On the more positive side, we highlight South Africa, India, and Brazil, where reforms should support local assets. To be clear, the road to successful reforms is long and winding in all three countries. For South Africa and India, however, our conviction is high enough to increase exposure following their benign election outcomes. The victory for the ruling party and the incumbent head of state—the ANC and Cyril Ramaphosa in South Africa in March, and the BJP and Narendra Modi in India in May—bodes well for policy continuity and further reforms in both countries. For this reason, we favor the rand and selected South African bonds in US dollars, and have a favorable view of the Indian rupee. For Brazil, we still believe that pension reform will pass this year, but we are more cautious given increased uncertainty around politics (which could affect the pace of reforms), the economic recovery, and a more dovish central bank.

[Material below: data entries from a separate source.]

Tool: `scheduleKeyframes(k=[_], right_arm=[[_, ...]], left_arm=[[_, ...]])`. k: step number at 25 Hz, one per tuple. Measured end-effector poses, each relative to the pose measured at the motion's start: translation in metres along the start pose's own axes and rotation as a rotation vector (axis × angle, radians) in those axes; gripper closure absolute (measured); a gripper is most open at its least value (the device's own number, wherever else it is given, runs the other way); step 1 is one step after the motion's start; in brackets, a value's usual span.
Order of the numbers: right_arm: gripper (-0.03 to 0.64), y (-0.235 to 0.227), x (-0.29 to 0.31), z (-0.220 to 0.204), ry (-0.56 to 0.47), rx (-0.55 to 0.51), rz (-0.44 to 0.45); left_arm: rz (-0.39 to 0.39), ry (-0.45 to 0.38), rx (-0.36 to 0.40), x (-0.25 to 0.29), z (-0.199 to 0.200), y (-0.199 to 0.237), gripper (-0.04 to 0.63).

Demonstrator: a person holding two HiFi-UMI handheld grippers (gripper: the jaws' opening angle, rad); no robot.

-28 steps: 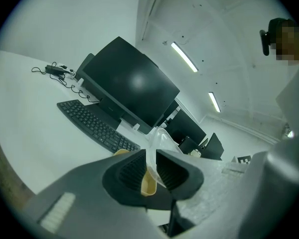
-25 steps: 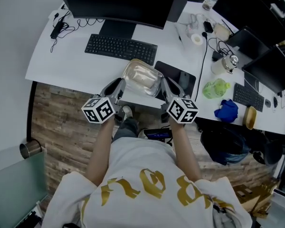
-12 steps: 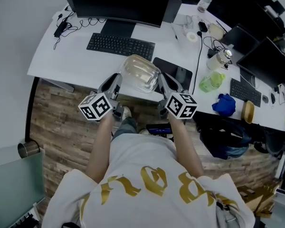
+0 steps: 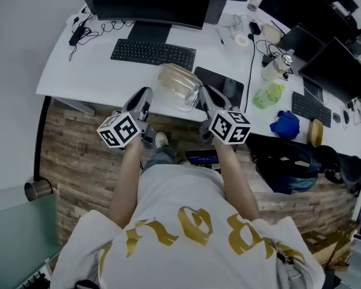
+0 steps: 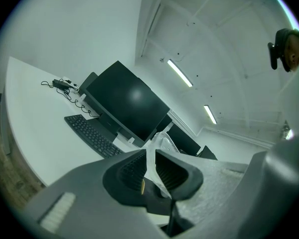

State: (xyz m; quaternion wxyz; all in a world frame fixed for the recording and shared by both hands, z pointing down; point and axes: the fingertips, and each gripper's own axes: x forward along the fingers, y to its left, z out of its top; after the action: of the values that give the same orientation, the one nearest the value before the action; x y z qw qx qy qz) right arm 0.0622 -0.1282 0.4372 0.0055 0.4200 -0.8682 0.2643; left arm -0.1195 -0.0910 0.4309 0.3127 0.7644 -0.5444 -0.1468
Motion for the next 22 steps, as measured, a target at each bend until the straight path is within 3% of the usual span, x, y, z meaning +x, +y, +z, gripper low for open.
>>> scheduleKeyframes(k=[22], right_arm=[[0.574, 0.008, 0.001, 0.000, -0.004, 0.002, -0.022]], left_arm=[[-0.009, 0.019, 0.009, -0.004, 0.003, 0.005, 0.551]])
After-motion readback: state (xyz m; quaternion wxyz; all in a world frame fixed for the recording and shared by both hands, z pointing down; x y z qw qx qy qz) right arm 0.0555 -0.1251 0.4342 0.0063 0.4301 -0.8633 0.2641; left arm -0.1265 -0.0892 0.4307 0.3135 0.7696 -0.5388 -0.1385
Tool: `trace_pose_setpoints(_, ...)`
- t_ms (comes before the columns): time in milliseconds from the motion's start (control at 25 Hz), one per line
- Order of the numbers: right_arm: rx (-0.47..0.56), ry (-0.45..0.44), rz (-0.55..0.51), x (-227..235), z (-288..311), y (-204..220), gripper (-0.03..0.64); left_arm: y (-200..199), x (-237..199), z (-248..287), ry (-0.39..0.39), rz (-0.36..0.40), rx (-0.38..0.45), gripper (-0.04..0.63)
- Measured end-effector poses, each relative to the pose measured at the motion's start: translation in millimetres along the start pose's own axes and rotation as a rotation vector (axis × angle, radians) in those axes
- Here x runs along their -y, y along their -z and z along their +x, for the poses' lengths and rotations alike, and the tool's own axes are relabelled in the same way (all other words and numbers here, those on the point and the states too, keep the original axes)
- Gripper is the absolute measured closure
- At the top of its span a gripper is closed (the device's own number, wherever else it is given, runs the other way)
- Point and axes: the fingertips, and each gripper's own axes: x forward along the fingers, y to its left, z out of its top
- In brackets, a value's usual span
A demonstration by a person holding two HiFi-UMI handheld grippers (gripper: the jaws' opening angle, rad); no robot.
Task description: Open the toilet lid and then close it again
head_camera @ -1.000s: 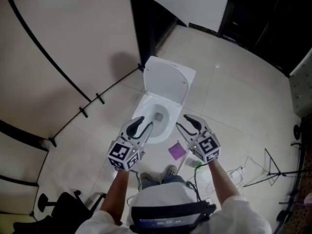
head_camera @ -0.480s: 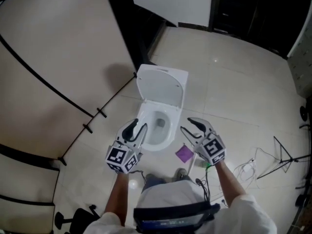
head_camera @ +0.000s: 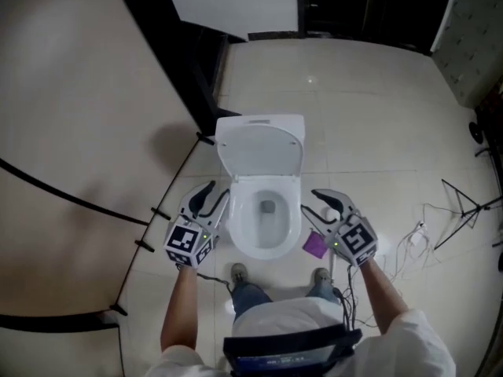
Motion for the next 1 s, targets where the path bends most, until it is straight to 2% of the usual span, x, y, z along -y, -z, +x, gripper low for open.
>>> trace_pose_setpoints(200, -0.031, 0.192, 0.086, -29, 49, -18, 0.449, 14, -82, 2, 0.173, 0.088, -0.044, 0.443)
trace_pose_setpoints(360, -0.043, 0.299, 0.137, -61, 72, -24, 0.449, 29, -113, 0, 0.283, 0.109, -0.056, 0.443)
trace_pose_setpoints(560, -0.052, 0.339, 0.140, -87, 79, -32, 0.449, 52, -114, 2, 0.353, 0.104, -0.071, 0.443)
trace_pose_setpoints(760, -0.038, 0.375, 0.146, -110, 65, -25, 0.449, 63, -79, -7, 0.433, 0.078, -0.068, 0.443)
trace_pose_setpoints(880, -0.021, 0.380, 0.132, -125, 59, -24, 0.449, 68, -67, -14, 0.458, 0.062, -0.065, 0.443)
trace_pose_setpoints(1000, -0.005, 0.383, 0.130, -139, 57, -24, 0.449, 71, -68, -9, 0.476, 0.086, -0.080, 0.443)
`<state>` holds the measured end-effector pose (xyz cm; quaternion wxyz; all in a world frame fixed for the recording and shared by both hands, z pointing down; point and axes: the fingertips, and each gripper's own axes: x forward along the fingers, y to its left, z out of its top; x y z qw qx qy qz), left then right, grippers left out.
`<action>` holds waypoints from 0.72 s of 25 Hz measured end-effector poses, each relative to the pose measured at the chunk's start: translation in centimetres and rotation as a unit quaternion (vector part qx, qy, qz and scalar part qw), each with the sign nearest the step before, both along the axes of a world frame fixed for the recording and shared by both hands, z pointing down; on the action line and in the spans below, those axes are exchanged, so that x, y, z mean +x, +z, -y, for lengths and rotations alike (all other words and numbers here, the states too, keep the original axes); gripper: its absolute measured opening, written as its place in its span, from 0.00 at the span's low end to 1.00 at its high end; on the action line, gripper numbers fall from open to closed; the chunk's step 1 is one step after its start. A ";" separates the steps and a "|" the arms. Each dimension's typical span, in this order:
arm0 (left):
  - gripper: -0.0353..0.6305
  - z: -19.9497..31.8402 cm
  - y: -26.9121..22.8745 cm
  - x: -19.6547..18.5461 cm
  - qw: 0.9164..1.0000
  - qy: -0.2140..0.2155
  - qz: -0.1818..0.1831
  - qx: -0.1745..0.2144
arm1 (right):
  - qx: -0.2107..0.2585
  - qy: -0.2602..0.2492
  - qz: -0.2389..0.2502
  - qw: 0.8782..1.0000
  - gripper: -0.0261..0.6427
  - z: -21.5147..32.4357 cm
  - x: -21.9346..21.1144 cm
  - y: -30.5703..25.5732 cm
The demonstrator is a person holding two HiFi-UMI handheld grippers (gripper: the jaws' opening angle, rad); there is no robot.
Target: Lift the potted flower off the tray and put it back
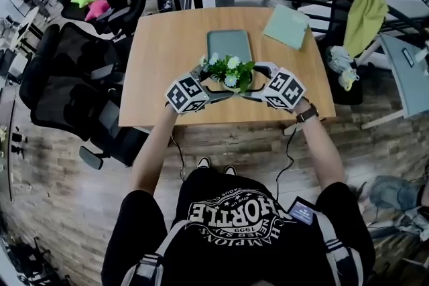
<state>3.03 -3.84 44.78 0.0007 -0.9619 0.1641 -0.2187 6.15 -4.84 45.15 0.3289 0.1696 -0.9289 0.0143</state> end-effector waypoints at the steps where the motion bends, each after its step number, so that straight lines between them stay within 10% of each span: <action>1: 0.62 -0.4 -0.1 -0.4 1.000 0.001 -0.002 -0.004 | -0.003 0.001 0.003 1.000 0.68 -0.4 -0.4 -0.1; 18: 0.62 -2.3 -1.0 -4.7 0.999 0.022 -0.032 -0.018 | -0.004 0.024 0.003 1.000 0.68 -2.5 -4.6 -1.3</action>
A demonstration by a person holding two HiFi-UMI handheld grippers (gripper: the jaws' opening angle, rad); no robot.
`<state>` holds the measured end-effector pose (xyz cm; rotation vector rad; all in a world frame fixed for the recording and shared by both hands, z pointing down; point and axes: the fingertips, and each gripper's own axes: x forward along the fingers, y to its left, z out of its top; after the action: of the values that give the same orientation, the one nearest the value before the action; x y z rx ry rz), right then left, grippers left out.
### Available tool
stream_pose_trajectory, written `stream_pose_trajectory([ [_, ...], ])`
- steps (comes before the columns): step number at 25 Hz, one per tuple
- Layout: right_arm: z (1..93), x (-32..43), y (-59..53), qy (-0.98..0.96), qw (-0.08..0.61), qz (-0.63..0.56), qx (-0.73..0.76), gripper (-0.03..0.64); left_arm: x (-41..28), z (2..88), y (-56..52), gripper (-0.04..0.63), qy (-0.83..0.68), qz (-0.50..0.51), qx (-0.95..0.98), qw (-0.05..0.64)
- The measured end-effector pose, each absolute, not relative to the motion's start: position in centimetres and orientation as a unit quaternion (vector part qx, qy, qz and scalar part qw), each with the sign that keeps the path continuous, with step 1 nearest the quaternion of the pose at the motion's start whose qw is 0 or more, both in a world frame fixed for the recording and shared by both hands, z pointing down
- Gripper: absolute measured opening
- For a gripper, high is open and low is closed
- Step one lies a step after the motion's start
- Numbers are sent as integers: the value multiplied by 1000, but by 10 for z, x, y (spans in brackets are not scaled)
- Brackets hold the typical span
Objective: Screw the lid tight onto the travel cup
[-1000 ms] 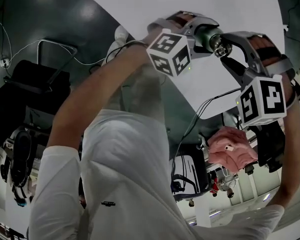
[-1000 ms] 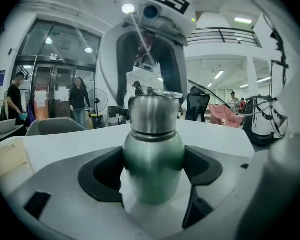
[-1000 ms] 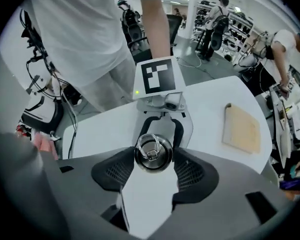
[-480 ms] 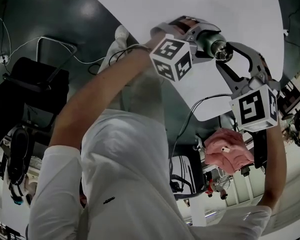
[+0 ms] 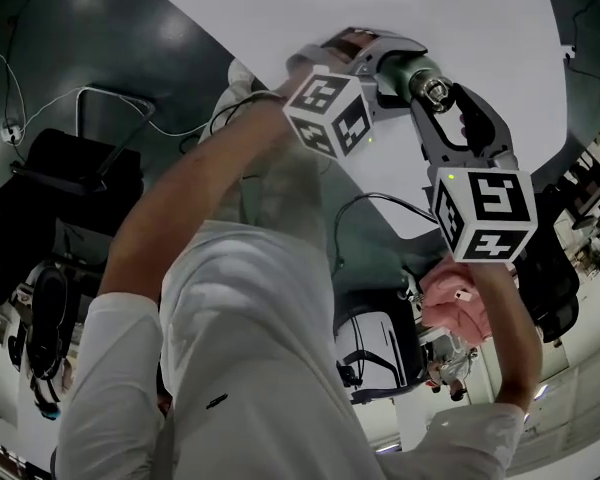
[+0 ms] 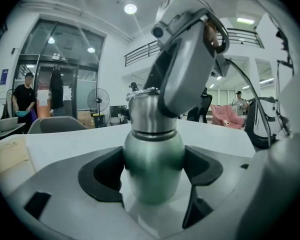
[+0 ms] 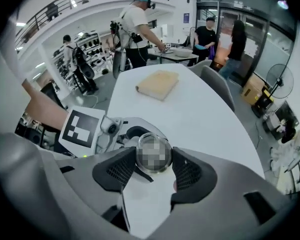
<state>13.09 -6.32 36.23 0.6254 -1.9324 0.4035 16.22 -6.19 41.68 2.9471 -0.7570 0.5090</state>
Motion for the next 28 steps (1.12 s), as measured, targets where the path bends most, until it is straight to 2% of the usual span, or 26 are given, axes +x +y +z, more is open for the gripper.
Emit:
stream_pose_trajectory([
  [10, 344, 119, -59, -826, 532, 71, 172, 253, 160, 416, -61, 362, -244, 163, 955, 30],
  [17, 347, 120, -38, -795, 603, -52, -35, 253, 160, 417, -59, 362, -242, 162, 956, 30],
  [28, 354, 119, -28, -693, 589, -251, -332, 253, 161, 415, -60, 362, -239, 157, 958, 31],
])
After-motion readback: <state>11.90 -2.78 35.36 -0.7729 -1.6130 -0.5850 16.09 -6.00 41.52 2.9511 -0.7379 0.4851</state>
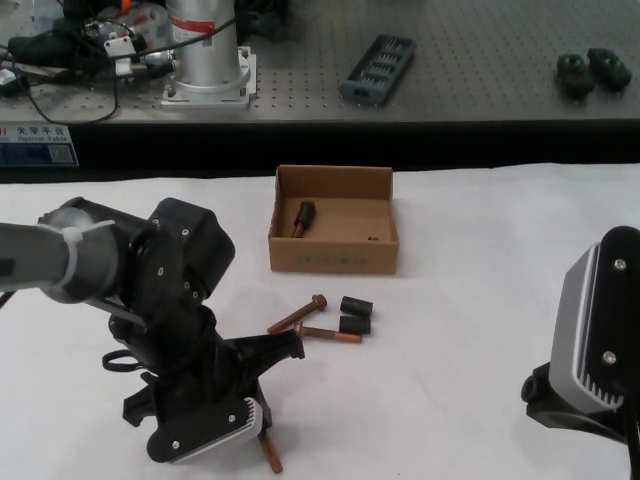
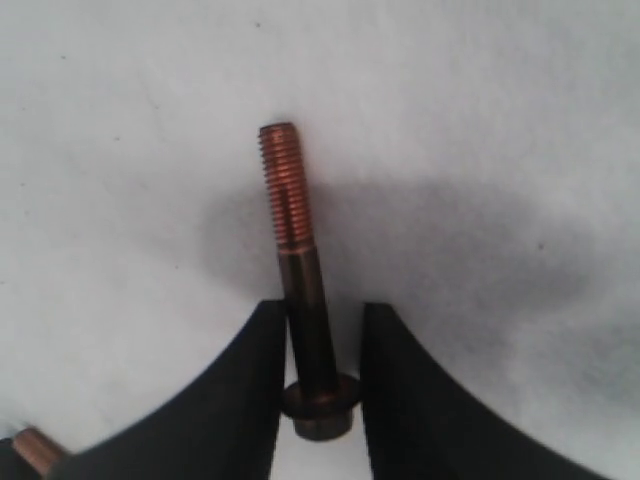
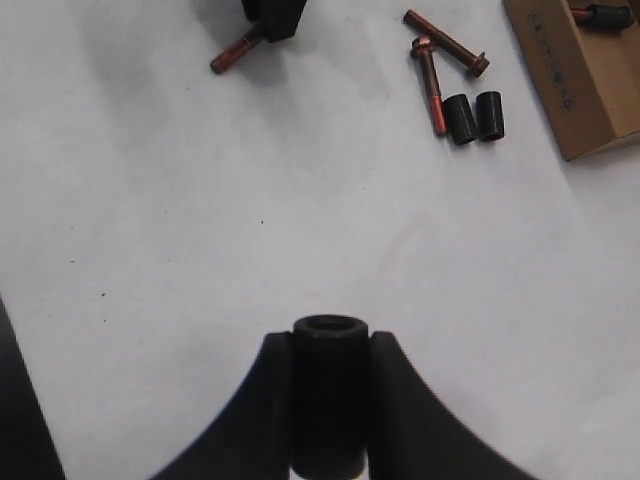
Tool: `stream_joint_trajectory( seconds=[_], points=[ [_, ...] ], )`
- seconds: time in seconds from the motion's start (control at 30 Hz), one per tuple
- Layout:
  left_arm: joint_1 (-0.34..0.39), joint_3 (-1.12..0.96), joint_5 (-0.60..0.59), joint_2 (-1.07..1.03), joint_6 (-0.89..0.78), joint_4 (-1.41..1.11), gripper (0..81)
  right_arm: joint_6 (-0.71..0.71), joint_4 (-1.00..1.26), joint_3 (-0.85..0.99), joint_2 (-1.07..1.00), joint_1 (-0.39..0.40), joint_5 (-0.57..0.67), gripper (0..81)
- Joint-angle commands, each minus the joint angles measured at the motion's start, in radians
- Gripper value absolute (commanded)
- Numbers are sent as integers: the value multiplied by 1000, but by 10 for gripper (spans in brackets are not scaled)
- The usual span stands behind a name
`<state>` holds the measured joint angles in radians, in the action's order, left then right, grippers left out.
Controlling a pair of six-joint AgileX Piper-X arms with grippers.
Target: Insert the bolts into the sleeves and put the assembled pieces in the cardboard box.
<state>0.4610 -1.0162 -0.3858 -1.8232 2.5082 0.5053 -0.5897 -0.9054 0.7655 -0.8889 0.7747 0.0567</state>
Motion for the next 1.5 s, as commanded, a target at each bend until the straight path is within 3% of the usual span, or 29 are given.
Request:
stream_joint_trajectory(
  seconds=[0.0, 0.17, 0.27, 0.33, 0.4, 0.57, 0.8, 1.03, 1.13, 1.33, 1.47],
  points=[
    [8, 13, 16, -70, 113, -123, 6, 6, 14, 3, 8, -7, 5, 19],
    [8, 13, 22, -70, 56, -96, 22, 6, 14, 3, 8, -7, 5, 19],
    [8, 13, 43, -65, 27, -72, 144, 6, 14, 3, 8, -7, 5, 19],
    [8, 13, 45, -56, 27, -52, 286, 6, 14, 3, 8, -7, 5, 19],
    [8, 13, 52, -42, 23, -38, 374, 6, 14, 3, 8, -7, 5, 19],
    [8, 13, 99, 15, -78, -26, 387, 6, 14, 3, 8, -7, 5, 19],
    [8, 13, 174, 131, -343, -27, 387, 10, 14, 3, 8, -7, 5, 19],
    [8, 13, 171, 262, -947, -27, 387, 14, 14, 3, 8, -7, 5, 19],
    [13, 13, 164, 302, -1305, -27, 387, 20, 14, 3, 8, -7, 5, 19],
    [51, 13, 150, 358, -2458, -15, 387, 81, -18, 3, 8, -7, 5, 19],
    [93, 13, 141, 356, -2864, 19, 372, 81, -34, 3, 8, -7, 5, 19]
  ],
)
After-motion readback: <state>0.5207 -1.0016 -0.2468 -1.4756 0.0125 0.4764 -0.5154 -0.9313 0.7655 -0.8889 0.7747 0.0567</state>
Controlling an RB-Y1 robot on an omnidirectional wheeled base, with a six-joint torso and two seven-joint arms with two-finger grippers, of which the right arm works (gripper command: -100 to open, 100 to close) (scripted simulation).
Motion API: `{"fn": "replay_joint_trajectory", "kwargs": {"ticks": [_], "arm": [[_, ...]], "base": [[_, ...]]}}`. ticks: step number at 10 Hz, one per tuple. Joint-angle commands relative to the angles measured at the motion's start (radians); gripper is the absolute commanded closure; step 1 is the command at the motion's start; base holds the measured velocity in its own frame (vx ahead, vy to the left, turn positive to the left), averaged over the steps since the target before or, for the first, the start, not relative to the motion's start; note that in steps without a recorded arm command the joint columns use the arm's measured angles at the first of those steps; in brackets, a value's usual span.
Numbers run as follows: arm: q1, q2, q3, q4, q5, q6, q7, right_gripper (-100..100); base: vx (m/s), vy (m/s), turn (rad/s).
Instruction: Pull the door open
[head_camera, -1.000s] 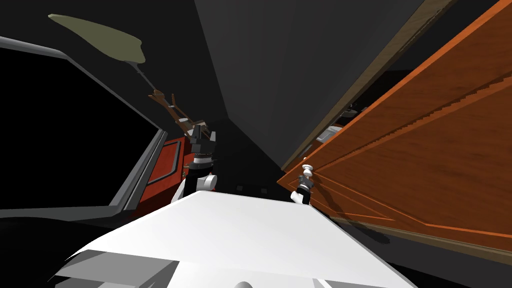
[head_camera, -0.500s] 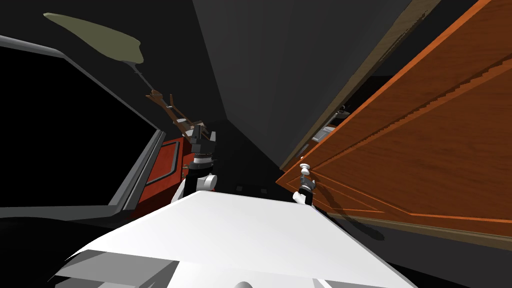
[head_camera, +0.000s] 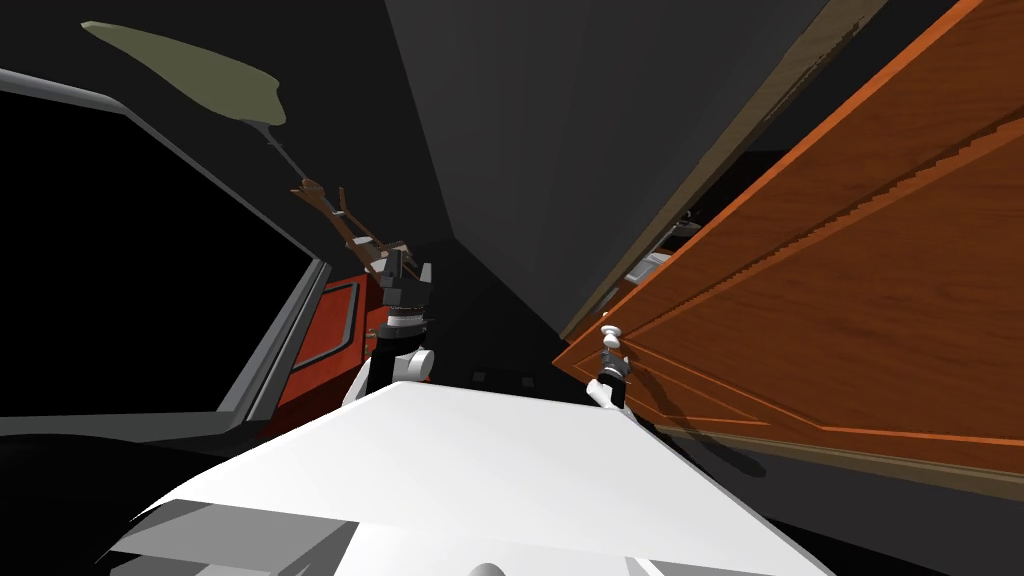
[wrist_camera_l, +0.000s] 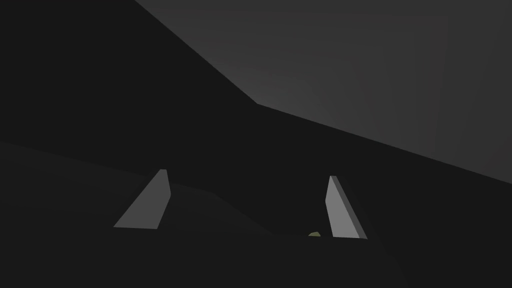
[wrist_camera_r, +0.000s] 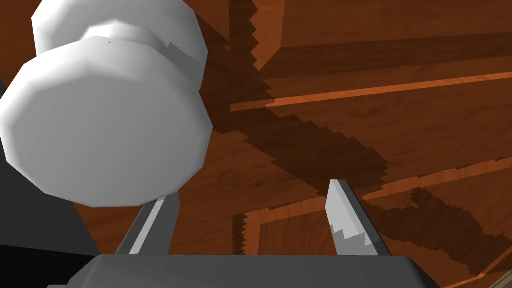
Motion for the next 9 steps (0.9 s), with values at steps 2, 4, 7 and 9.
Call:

Three safety nets in place

The combination of prolonged uncertainty, slower growth, and idiosyncratic risks on one hand, and fair to attractive—but not cheap—valuations for emerging market assets on the other, provides a challenging backdrop for investors. Still, we see several safety nets in place that provide downside protection.

First, the Federal Reserve, the European Central Bank, and the Bank of Japan have tilted their policy stance from tightening to easing. This has relaxed financial conditions, which should help cushion the potential decline in economic growth.

Second, a weaker economy might bring forth more stimulus measures in China, according to policymakers. Compared to previous downturns, such measures are likely to be less generous and more targeted toward domestic sectors, but they should be enough to support market and business sentiment.

Third, we think that ultimately Presidents Donald Trump and Xi Jinping are interested in a resolution. Trump has shown he is sensitive to US stock market corrections, and the US will hold general elections about a year from now. We also think China would welcome a deal to ensure domestic stability.

How to invest in a measured way: FX carry, leverage in bonds

Investors can take shelter from higher volatility by moving to a more defensive allocation and adding emphasis on investment strategies that benefit from interest rate carry. In our asset allocation, we moved to a more defensive allocation by closing our overweight in emerging market hard currency sovereign bonds versus US government bonds.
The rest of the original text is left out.